“Your relationship with yourself sets the tone for all your other relationships”
Here’s a thought, and it’s about self love. This is often the most difficult form of love to feel. When we suffer trauma through abuse, especially abuse that continues in one form or another, the part of our brain that looks out for trouble stays switched on all the time. So we anxiously expect that things are going to go wrong – all the time. Things seem always to be out of our control, just as they were when the original trauma took place. In that sense we remain permanently traumatised.
One of the aspects of abuse is the powerlessness we suffer when it happens.
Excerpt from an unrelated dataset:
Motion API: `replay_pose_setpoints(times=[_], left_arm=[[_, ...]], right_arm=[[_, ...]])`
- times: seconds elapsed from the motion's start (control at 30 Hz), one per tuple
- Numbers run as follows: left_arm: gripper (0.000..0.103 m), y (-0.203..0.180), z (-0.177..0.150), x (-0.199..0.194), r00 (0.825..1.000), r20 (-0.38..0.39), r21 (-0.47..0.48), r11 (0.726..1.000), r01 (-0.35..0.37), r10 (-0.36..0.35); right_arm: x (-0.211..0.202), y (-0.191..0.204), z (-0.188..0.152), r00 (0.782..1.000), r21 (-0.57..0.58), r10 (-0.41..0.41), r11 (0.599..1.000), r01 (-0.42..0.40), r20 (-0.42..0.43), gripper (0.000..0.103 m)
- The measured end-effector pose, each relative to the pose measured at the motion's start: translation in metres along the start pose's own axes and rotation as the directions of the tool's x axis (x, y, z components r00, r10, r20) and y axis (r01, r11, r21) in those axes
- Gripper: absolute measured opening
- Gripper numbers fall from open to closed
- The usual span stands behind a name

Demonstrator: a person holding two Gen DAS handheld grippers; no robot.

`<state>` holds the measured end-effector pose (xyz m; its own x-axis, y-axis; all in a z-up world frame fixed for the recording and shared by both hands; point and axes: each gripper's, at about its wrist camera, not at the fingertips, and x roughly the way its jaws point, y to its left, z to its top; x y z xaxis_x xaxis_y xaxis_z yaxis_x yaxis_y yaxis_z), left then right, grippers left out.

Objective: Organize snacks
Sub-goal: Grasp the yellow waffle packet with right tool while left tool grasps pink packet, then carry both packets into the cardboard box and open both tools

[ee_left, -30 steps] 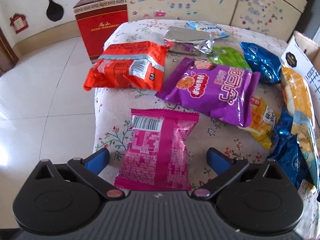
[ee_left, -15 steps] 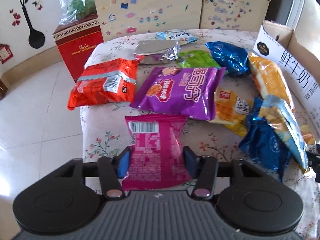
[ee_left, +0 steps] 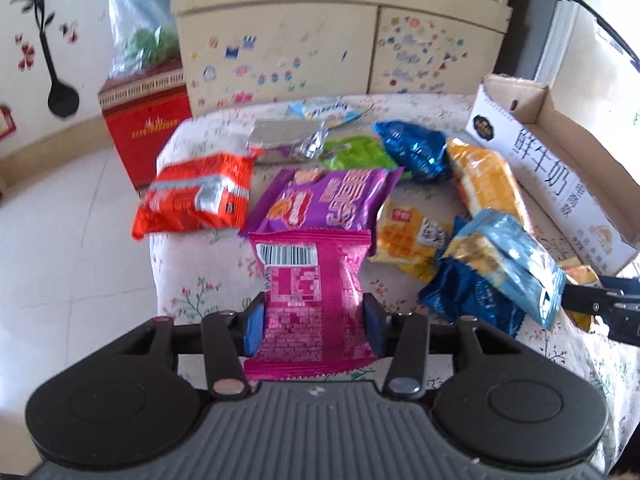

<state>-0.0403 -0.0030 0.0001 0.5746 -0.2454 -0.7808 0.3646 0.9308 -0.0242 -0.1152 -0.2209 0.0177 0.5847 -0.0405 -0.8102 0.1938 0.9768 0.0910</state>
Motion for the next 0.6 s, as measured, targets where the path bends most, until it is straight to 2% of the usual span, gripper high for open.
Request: replay_pose_setpoints(times=[0.27, 0.43, 0.6], left_arm=[[0.047, -0.013, 0.011, -0.028, 0.995, 0.098, 0.021, 0.999, 0.03, -0.032], [0.047, -0.019, 0.017, -0.041, 0.988, 0.137, 0.034, 0.997, 0.064, -0.068], [0.048, -0.029, 0.024, -0.048, 0.983, 0.158, 0.064, 0.994, 0.088, -0.097]], right_arm=[[-0.026, 0.006, 0.002, 0.998, -0.03, 0.054, 0.998, -0.053, 0.045, 0.055], [-0.036, 0.006, 0.008, 0.992, -0.031, 0.113, 0.993, -0.111, 0.052, 0.055], [-0.043, 0.01, 0.017, 0.988, -0.064, 0.137, 0.989, -0.132, 0.076, 0.055]])
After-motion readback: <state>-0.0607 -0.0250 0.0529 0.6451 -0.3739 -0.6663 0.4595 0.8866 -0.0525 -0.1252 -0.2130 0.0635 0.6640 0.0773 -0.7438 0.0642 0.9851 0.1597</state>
So, in an attempt to re-instate a feeling of control, we resort to traumatising ourselves. It sounds bizarre, but there’s a good reason behind it – at least this way we know how and when the abuse is coming. And so begins a constant verbal drip of self criticism, negative self-talk, shame, self-abuse. It’s comfortable for us to experience this because we’re so familiar with it. In fact the more we do it the more familiar it gets, until the idea that this is what we are gets well and truly engrained in our beliefs. On and on it goes – far longer than the original abuse – and so in a way it is actually worse, because there’s no end to it. We lose track of who we really are – our core self, which is not bad or shameful at all.
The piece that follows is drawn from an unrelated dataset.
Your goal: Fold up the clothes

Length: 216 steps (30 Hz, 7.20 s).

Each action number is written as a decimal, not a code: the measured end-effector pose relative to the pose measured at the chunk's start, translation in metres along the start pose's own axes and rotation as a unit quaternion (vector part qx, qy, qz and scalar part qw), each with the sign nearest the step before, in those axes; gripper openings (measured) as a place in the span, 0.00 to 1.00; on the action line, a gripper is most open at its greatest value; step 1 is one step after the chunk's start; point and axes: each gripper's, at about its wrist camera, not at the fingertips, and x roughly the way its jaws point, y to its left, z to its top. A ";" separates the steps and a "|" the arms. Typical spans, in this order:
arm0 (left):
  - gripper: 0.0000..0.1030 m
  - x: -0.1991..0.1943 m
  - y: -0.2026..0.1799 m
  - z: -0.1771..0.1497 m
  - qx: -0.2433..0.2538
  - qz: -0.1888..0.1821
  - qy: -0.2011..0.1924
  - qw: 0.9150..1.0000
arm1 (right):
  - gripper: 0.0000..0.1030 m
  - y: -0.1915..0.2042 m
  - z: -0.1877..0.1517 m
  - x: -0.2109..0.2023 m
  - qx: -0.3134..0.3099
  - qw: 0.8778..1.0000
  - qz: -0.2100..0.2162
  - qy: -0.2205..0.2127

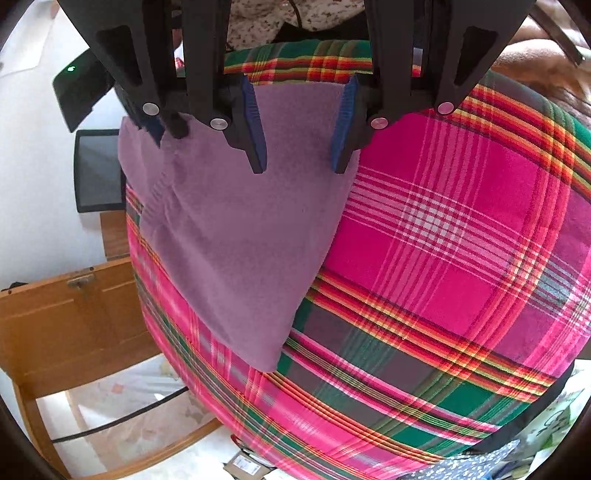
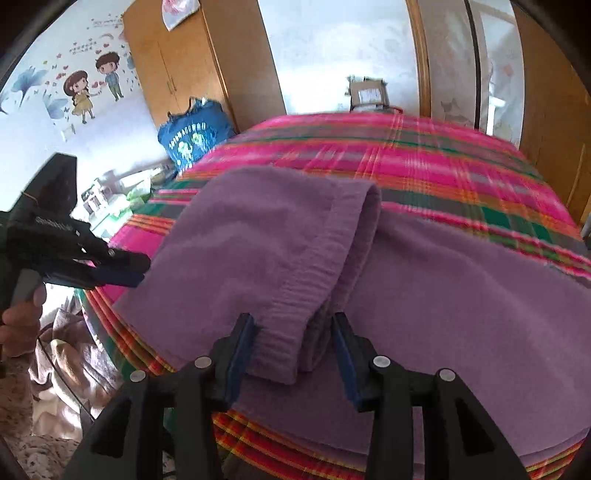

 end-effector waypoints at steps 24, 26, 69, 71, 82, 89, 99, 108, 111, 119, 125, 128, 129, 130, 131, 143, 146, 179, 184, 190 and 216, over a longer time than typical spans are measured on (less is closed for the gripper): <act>0.45 0.001 0.031 0.002 -0.042 -0.033 0.014 0.998 | 0.56 0.133 -0.021 0.037 -0.246 0.967 0.065 0.003; 0.45 0.006 0.032 0.002 -0.050 -0.058 0.032 0.997 | 0.60 0.138 -0.023 0.039 -0.254 0.966 0.058 0.003; 0.48 0.032 -0.010 0.064 -0.074 -0.141 0.055 0.986 | 0.16 0.173 -0.027 0.018 -0.236 0.969 -0.037 -0.063; 0.48 0.042 -0.018 0.074 -0.067 -0.149 0.060 0.985 | 0.16 0.176 -0.026 0.016 -0.230 0.971 -0.031 -0.064; 0.25 0.095 -0.038 0.107 -0.070 -0.168 0.098 0.978 | 0.16 0.165 -0.013 0.029 -0.212 0.976 -0.010 -0.049; 0.12 0.101 -0.036 0.111 -0.071 -0.192 0.084 0.975 | 0.15 0.164 0.001 0.046 -0.210 0.977 -0.003 -0.039; 0.11 0.079 -0.035 0.119 -0.055 -0.209 0.059 0.974 | 0.15 0.192 0.007 0.048 -0.229 0.973 -0.001 -0.039; 0.11 0.049 -0.001 0.131 -0.064 -0.189 0.031 0.979 | 0.15 0.221 0.028 0.069 -0.249 0.967 0.043 -0.035; 0.11 0.043 0.006 0.134 -0.065 -0.180 0.024 0.981 | 0.15 0.229 0.035 0.079 -0.252 0.966 0.060 -0.030; 0.11 0.040 0.027 0.144 -0.058 -0.151 0.030 0.986 | 0.15 0.252 0.042 0.109 -0.270 0.959 0.081 -0.010; 0.13 0.054 0.033 0.144 -0.067 -0.144 0.045 0.986 | 0.15 0.250 0.044 0.130 -0.265 0.960 0.085 0.017; 0.19 0.051 0.037 0.142 -0.074 -0.140 0.041 0.987 | 0.18 0.248 0.043 0.138 -0.264 0.960 0.087 0.027; 0.21 0.048 0.036 0.140 -0.076 -0.134 0.036 0.987 | 0.19 0.248 0.043 0.139 -0.265 0.960 0.087 0.029; 0.23 0.046 0.035 0.139 -0.077 -0.129 0.031 0.988 | 0.20 0.246 0.044 0.140 -0.264 0.960 0.089 0.031; 0.24 0.044 0.035 0.137 -0.079 -0.124 0.026 0.989 | 0.21 0.244 0.045 0.141 -0.263 0.960 0.090 0.032; 0.30 0.002 0.006 0.106 -0.038 -0.055 -0.041 0.997 | 0.28 0.188 0.059 0.092 -0.209 0.974 0.090 -0.016; 0.40 -0.011 0.001 0.095 -0.016 -0.044 -0.052 0.998 | 0.30 0.163 0.060 0.075 -0.180 0.981 0.069 -0.028; 0.44 -0.004 -0.103 0.014 0.121 -0.029 -0.030 0.992 | 0.30 -0.136 -0.032 -0.052 0.122 0.959 -0.257 -0.018; 0.44 0.040 -0.147 -0.007 0.175 -0.046 0.027 0.983 | 0.30 -0.151 -0.046 -0.064 0.119 0.954 -0.273 -0.019; 0.44 0.092 -0.180 -0.034 0.221 -0.043 0.089 0.970 | 0.30 -0.158 -0.055 -0.081 0.110 0.950 -0.291 -0.017; 0.44 0.158 -0.242 -0.061 0.303 -0.048 0.132 0.943 | 0.29 -0.256 -0.045 -0.105 0.238 0.960 -0.147 -0.022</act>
If we are comfortable with abusing ourselves, we’ll be comfortable with others abusing us too. In his book “The Four Agreements” Don Miguel Ruiz comments: “In your whole life nobody has ever abused you more than you have abused yourself. And the limit of your self-abuse is exactly the limit that you will tolerate from someone else. If someone abuses you a little more than you abuse yourself, you will probably walk away from that person. But if someone abuses you a little less than you abuse yourself, you will probably stay in the relationship and tolerate it endlessly.”
That’s why I put so much store on self-compassion, being kind to ourselves and about ourselves. Maybe this quote is a literal truth, in that loving ourselves will save the person we really are at the core of our being – not the shameful or undeserving person we believe we are: “Self love will save your soul”.